__TRY IT__
Below are lines of data; count those that contain "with" and give the total alone.
________________________________________
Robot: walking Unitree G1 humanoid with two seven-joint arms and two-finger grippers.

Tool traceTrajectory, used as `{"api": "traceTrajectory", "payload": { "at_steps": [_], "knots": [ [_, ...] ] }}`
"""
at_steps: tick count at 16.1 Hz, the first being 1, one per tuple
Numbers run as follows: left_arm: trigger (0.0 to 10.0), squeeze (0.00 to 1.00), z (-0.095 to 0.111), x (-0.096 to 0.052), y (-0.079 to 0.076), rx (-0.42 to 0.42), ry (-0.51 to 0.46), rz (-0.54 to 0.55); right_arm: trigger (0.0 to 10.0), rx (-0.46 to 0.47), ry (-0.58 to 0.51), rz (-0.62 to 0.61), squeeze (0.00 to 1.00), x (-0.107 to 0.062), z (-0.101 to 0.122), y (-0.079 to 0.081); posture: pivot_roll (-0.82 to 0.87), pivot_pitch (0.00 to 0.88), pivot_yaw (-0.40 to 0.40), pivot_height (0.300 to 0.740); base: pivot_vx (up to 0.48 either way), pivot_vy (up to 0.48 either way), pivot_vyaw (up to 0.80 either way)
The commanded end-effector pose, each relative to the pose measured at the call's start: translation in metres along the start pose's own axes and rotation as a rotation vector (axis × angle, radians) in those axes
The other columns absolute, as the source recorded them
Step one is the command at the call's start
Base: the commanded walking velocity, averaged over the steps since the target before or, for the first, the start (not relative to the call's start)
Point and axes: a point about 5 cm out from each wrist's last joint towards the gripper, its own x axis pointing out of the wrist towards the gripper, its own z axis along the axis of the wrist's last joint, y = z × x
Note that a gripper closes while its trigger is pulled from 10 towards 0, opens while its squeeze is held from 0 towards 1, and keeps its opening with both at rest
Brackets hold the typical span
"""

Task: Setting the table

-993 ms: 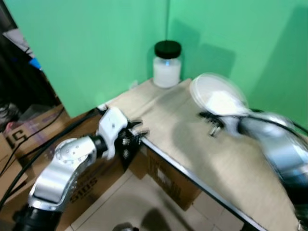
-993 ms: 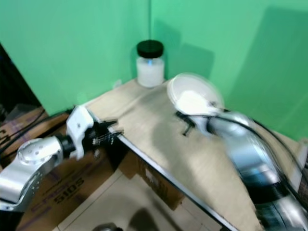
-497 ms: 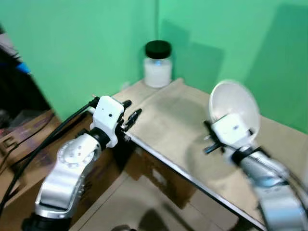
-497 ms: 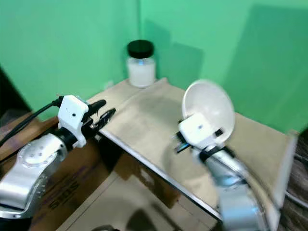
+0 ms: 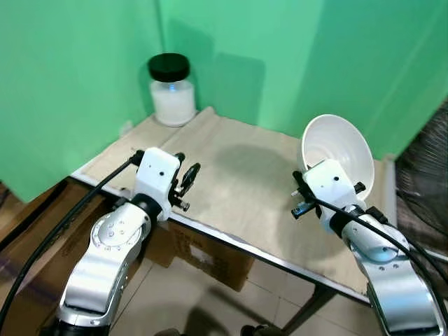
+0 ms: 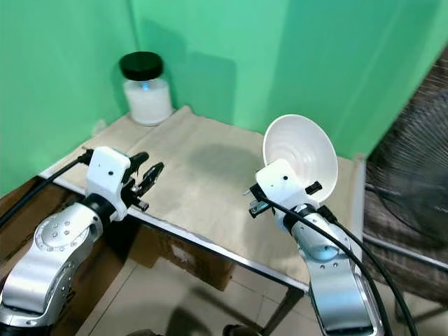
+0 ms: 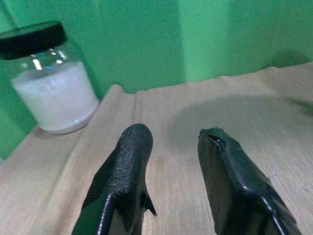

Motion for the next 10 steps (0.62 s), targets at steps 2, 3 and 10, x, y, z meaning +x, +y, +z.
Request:
{"api": "traceTrajectory", "payload": {
  "at_steps": [2,3,10],
  "knots": [
    [10.0,0.0,0.0018,-0.0009,-0.0014,0.009,0.004,-0.018,10.0,0.006,-0.016,0.025,0.0,0.0006,0.0067,-0.0044,0.07,0.0,-0.028,0.74,0.0,0.0,-0.8],
    [10.0,0.0,-0.0004,-0.0009,-0.0002,0.017,0.012,-0.011,10.0,0.003,-0.013,0.024,0.0,0.0011,0.0061,-0.0044,0.07,0.0,-0.033,0.74,0.0,0.0,-0.8],
    [10.0,0.0,-0.0004,-0.0014,-0.0038,0.031,0.014,-0.039,10.0,-0.042,0.008,0.071,0.0,-0.0029,0.0031,0.0031,0.06,0.0,-0.023,0.74,0.0,0.0,0.0]
  ]
}}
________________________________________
__WRITTEN SOLUTION__
2